• Action item
Reproduce without change the lines in the material below that run from the one with "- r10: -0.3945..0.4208" to the end, and nothing more.

(Information supplied)

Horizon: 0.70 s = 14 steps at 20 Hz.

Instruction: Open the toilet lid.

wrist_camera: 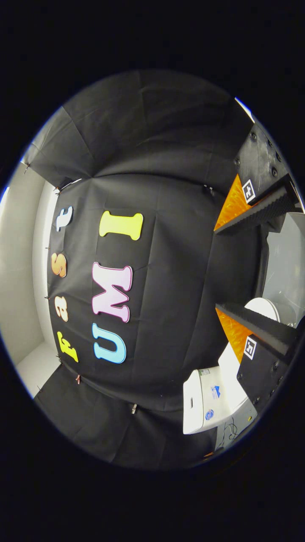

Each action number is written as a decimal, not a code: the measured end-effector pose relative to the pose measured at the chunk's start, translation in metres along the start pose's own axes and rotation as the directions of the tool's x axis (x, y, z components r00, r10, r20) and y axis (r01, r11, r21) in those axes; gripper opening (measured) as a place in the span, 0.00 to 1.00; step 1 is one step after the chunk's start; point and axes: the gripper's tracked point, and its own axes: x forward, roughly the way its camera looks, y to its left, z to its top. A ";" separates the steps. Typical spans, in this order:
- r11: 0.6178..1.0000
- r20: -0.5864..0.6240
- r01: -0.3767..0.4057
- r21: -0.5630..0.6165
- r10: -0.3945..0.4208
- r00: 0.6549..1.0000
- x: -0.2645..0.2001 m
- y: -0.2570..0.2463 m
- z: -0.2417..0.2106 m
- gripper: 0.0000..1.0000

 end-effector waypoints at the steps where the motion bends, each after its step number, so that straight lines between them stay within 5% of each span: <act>1: 1.000 -0.007 -0.012 0.007 0.012 1.000 0.004 0.001 -0.003 0.97; 14: 0.970 -0.214 -0.219 0.107 0.238 0.948 0.028 0.030 -0.120 0.98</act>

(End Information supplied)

• Response below
- r10: -0.3945..0.4208
- r00: 0.6549..1.0000
- x: -0.2645..0.2001 m
- y: -0.2570..0.2463 m
- z: -0.2417..0.2106 m
- gripper: 0.0000..1.0000

 end-effector waypoints at the steps where the motion bends, each after its step number, so that straight lines between them stay within 5% of each span: <act>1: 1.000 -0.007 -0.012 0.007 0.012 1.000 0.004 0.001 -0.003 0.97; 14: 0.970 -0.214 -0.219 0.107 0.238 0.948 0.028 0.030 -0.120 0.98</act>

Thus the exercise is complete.